Titanium Knicknacks, cycle 1, 3s week

Trap bar deadlift
134kg x5
154kg x5
173kg x5
FSL 134kg - 5x5

Walrus in 16kg vest
Single leg Squat x50 (each leg)
Press-ups x50
Chins x25

Strength done in under 13 mins, walrus under 14
Followed by some rehab, neck and bicep work.

Food for today
Meal 1 - 40g oats, semi skim lactose free milk, 1 scoop whey, banana
Meal 2 - lean beef meatballs cooked in tomato’s, rice, side salad, kefir with berries
Meal 3 - 2 scoops beef isolate
Meal 4 - thinking steak, mixed veg and potatos

7 Likes

Yesterday
BB Floor Press
59kg x5
67kg x5
76kg x5
FSL 59kg - 5x5

Walrus in 16kg vest
Squat x125
Pressups x50
Chins x25

Strength done in 13 mins, Walrus touch under 13 mins. Followed by some rehab, tricep and recovery on bike

This morning - Hard conditioning
5k run in 26:20

Don’t mind admitting this kicked my arse this morning, didn’t plan on it just got half a mile in and decided to go for it.
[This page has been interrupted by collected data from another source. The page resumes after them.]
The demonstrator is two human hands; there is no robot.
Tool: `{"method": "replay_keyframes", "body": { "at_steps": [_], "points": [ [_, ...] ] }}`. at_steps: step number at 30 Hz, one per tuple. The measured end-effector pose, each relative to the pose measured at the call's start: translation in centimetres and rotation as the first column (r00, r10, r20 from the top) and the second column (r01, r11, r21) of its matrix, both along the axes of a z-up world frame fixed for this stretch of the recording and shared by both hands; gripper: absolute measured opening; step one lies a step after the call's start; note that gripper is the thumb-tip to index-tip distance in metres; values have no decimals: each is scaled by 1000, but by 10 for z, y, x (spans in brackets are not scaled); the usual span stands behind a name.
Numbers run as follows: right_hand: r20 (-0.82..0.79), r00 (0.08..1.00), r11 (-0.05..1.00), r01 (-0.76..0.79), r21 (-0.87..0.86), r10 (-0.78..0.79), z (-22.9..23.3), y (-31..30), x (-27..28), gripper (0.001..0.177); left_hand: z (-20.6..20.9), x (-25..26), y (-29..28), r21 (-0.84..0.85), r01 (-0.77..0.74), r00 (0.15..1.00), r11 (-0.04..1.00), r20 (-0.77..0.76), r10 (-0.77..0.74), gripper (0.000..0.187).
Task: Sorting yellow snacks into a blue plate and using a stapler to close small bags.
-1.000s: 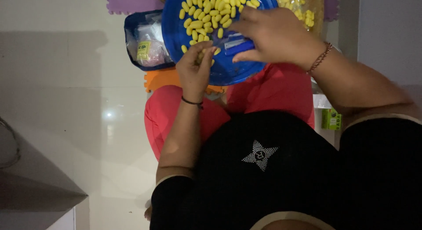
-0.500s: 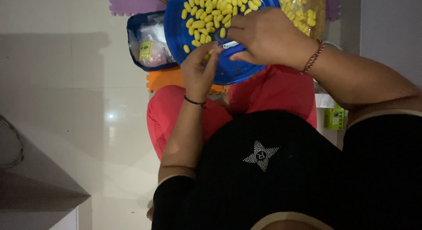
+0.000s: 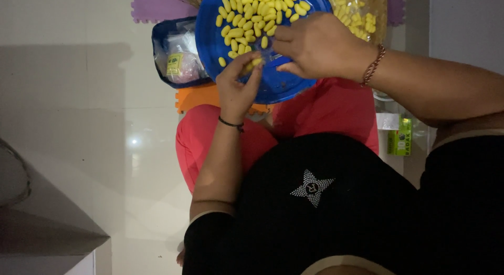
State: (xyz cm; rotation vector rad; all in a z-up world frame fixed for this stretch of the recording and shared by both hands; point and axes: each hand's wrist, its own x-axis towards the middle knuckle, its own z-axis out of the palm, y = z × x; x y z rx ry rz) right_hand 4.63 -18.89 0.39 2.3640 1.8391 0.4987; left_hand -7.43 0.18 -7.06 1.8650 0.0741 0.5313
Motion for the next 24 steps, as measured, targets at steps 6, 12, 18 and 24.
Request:
{"method": "replay_keyframes", "body": {
  "at_steps": [6, 12, 18, 24],
  "points": [
    [7, 999, 999, 39, -12, -39, -3, 1, 2, 45, -12, 3, 2, 36, -18, 999, 999, -32, 19, 25],
    [12, 999, 998, 53, 23, -53, -1, 2, -5, 54, -5, 2, 1, -32, -4, 1000, 999, -13, 4, 21],
    [-30, 1000, 999, 3, 49, -1, 4, 5, -7, 47, -9, 2, 0, 77, -21, 999, 997, -30, 23, 20],
    [-24, 1000, 999, -16, 33, 17, 7, 4, -7, 41, -11, 2, 1, 59, 1, 999, 998, -35, 1, 22]
  ]
}}
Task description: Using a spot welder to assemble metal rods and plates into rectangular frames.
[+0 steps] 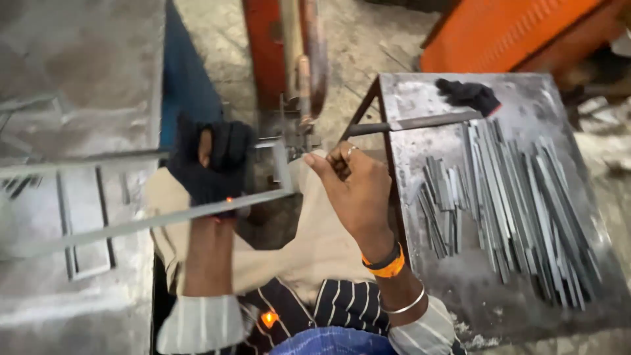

First best effort 5k for a while, probably need to get one in a bit more often, I used to be able to do these nearly 5 mins quicker…

Food for today
Meal 1 - 200g Lactose free Greek yogurt, banana, 1tbsp peanut butter
Meal 2 - 75g oats, 1.5 scoops whey, lactose free milk, 1tbsp peanut butter
Meal 3 - Turkey breast steak, mixed veg
Meal 4 - Chicken breast pieces, sauerkraut and beetroot
Meal 5 - TBC

7 Likes

Yesterday

SSB Squat
103kg x5
118kg x5
132kg x5
FSL 103kg - 5x5

Walrus in 16kg vest
Split Squat x50 (each leg)
Pressups x50
Chins x25

Strength done in 18 mins, Walrus in a bit over 12. Finished with tricep, shoulder rehab and core

Today:

BB Bent Over Row
75kg x5
86kg x5
96kg x5
FSL 75kg - 5x5

Walrus in 16kg vest
Squats x125
Pressups x50
Chins x25

Followed by 2.25 mile weighted vest walk (20kg)

Food for today
Meal 1 - 1 scoop whey, banana
Meal 2 - 150ml egg whites, x2 eggs, x2 rashers bacon with fat removed, x2 slices Rye bread
Meal 3 - 150g prawns, side salad
Meal 4 - Chicken cooked in dry balti sauce, white rice, 200g lactose free yogurt, mixed berries
Meal 5 - Something with lean beef mince

8 Likes

Easy Conditoning - 4.25 mile run, steady pace.